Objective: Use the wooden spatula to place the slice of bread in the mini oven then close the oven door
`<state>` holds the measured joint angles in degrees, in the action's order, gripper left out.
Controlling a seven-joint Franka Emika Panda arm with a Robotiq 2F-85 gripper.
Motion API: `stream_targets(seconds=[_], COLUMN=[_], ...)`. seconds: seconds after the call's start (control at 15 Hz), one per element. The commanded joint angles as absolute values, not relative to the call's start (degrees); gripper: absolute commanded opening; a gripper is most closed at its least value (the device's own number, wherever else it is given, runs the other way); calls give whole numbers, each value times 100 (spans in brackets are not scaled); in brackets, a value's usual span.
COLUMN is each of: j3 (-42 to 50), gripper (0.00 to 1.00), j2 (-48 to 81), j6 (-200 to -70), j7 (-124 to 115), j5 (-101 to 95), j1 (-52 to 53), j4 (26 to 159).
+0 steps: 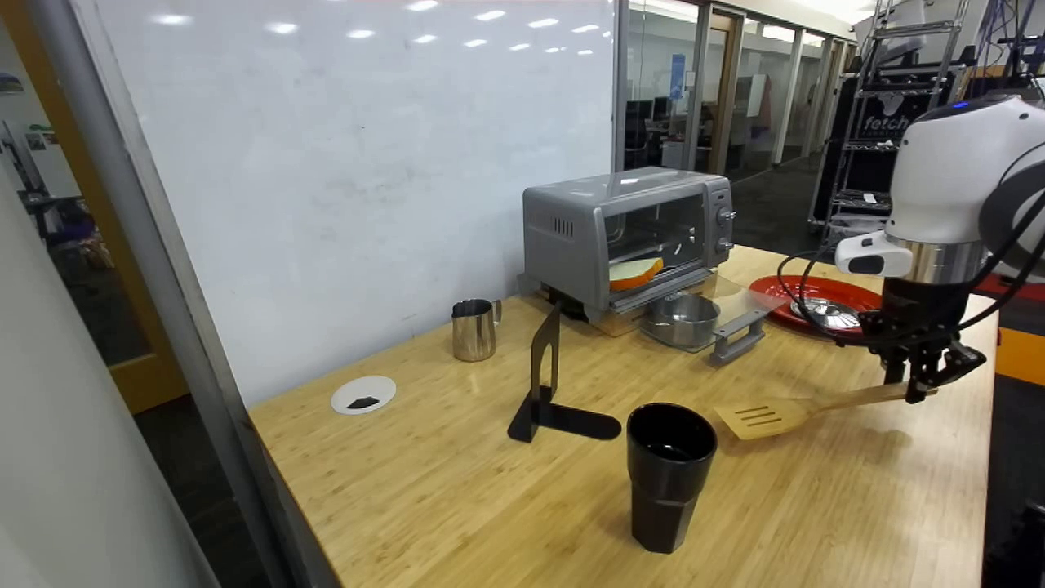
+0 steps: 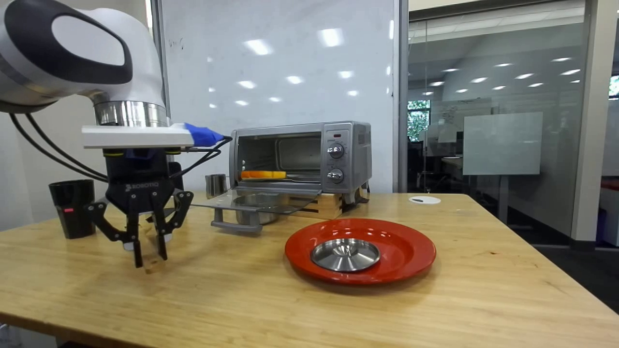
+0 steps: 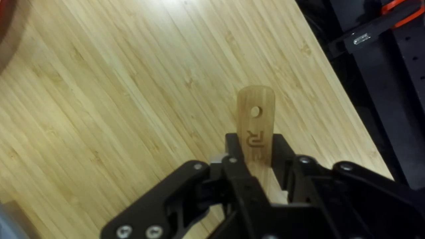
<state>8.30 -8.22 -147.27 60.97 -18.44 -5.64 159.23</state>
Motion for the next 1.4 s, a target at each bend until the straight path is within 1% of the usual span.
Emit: stream_targets(seconds=[0.0, 0.33, 0.4, 0.47, 0.53, 0.6, 0.73, 1.0, 1.33], j3=[997, 975, 964, 955, 951, 945, 939, 940, 1006], gripper=[7, 7, 9, 52, 53, 57, 73, 100, 100], j2=[-586, -419, -399, -389, -387, -390, -415, -585, -781], j6=[-15157, -15278, -15298, -15304, -15304, -15325, -15342, -15350, -15557], j7=[6823, 7495, 7569, 7626, 7667, 7686, 7705, 7576, 7597], j5=[-1335, -676, -626, -580, -550, -539, -552, -412, -123], j1=[-495, -513, -528, -535, -540, -544, -547, -543, -540], j4=[15937, 15932, 15931, 15931, 15931, 15931, 15929, 15911, 15870])
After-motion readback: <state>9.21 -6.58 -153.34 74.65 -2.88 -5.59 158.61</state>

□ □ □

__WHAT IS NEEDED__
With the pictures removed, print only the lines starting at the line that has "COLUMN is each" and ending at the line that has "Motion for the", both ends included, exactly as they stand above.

__OUTPUT OF THE TASK__
COLUMN is each of: j3 (-42 to 50), gripper (0.00 to 1.00), j2 (-48 to 81), j6 (-200 to -70), j7 (-124 to 115), j5 (-101 to 95), j1 (-52 to 53), j4 (26 to 159).
+0 steps: 
+0 steps: 
+0 steps: 
<state>8.30 -8.22 -147.27 60.97 -18.44 -5.64 159.23</state>
Motion for the next 1.4 s, a target at each bend until the straight path is within 1% of the usual span.

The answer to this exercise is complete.